*Activity:* Leave out the pictures and reproduce all of the data exactly.

*Dataset excerpt:*

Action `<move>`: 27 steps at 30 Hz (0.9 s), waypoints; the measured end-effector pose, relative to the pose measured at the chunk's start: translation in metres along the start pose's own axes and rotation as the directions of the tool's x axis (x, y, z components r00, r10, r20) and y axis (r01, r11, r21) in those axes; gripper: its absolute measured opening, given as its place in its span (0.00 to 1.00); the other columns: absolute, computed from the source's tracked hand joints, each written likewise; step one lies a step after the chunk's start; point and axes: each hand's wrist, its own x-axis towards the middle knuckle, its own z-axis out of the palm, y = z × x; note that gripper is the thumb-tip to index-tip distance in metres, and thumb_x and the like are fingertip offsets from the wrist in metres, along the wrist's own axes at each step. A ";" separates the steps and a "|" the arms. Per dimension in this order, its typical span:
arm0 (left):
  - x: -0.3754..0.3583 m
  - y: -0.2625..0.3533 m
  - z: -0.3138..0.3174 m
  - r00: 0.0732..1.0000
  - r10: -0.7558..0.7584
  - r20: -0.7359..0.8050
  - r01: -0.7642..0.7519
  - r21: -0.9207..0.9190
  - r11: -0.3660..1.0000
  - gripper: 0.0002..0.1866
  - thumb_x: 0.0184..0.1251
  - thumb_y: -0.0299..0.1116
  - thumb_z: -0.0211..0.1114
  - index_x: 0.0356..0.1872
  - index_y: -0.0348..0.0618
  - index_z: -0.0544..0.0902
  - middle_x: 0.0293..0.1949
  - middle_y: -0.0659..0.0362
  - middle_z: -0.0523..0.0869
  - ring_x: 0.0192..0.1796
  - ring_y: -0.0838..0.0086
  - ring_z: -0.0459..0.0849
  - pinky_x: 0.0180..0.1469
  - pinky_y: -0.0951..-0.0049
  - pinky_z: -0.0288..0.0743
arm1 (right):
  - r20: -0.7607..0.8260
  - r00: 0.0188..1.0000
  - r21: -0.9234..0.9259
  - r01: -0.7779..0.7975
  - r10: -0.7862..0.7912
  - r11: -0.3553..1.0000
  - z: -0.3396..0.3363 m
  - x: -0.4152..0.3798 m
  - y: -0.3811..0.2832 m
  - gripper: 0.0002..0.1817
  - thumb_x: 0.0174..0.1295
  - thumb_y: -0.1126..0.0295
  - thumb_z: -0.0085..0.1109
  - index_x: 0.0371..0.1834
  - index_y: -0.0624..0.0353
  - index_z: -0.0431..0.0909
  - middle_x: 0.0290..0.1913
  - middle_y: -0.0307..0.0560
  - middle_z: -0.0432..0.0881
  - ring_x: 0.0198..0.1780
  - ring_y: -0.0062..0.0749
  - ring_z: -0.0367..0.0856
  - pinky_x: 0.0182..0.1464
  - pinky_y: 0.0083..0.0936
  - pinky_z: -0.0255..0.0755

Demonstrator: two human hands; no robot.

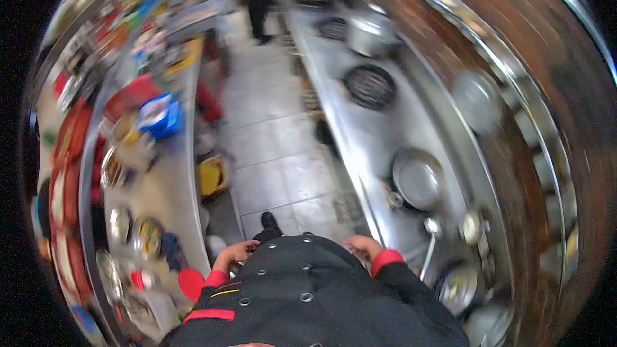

*Result of the task:*
Action `<move>`: 27 steps at 30 Hz (0.9 s), waypoints; the measured end-effector pose, relative to the pose measured at the chunk's start: translation in metres along the start pose's own axes and rotation as the directions of the tool's x axis (x, y, z components r00, r10, r20) and y axis (r01, r11, r21) in those axes; gripper: its absolute measured opening, given as its place in its span (0.00 to 1.00); the other columns: absolute, computed from the source's tracked hand joints, each written likewise; step one lies a step after the chunk's start; point and axes: each hand's wrist, its own x-axis towards the middle knuckle, its own z-axis out of the palm, y = z × x; note that gripper is the thumb-tip to index-tip distance in metres, and thumb_x and the like are fingertip offsets from the wrist in metres, along the wrist's own axes at each step. A ";" separates the steps and a "|" the arms. Per dimension in this order, its typical span:
arm0 (left):
  - x: -0.3754..0.3583 m
  - y: -0.2625..0.3533 m
  - z: -0.3138..0.3174 m
  - r00: 0.0732..1.0000
  - r10: -0.7558..0.7584
  - r20: -0.7359..0.8050
  - r01: -0.7642..0.7519
  - r21: -0.9207..0.9190
  - r11: -0.3660..1.0000
  - gripper: 0.0002..0.1866
  - thumb_x: 0.0184..0.1251
  - thumb_y: -0.0299..0.1116
  - thumb_z: -0.0211..0.1114
  - index_x: 0.0356..0.1872
  - index_y: -0.0348..0.0618
  - index_z: -0.0544..0.0902
  - middle_x: 0.0293..0.1949
  - middle_y: -0.0659..0.0362
  - middle_z: -0.0523..0.0869
  - ring_x: 0.0192..0.1796
  - ring_y: -0.0838..0.0086
  - ring_z: -0.0459..0.0849
  - pinky_x: 0.0180..0.1469
  - pinky_y: -0.0951..-0.0049
  - pinky_z: -0.0288..0.0743
arm1 (right):
  - r20: -0.7607..0.8260
  - r00: 0.0188..1.0000
  - r21: -0.9234..0.9259
  - r01: -0.7779..0.7975
  - r10: -0.7862..0.7912
  - r11: -0.3553..1.0000
  - z: -0.3396..0.3363 m
  - x: -0.4152..0.3798 m
  - y: -0.3811..0.2832 m
  - gripper: 0.0002..0.1817
  - thumb_x: 0.0174..0.1295
  - thumb_y: -0.1126..0.0295
  - thumb_z: -0.0085..0.1109
  - index_x: 0.0371..0.1834
  - index_y: -0.0624..0.0353
  - index_z: -0.0431..0.0909
  - middle_x: 0.0290..0.1913
  - middle_y: -0.0307..0.0560
  - middle_z: -0.0432..0.0881
  - ring_x: 0.0198..0.1780
  - ring_y: -0.0062..0.0749
  - ring_z: -0.0367..0.0856
  - pinky_x: 0.0182..0.1464
  - pinky_y: 0.0083..0.0936
  - pinky_z: -0.0255..0.0755

Demonstrator: two human hands; no robot.

That finishes the output for this exercise.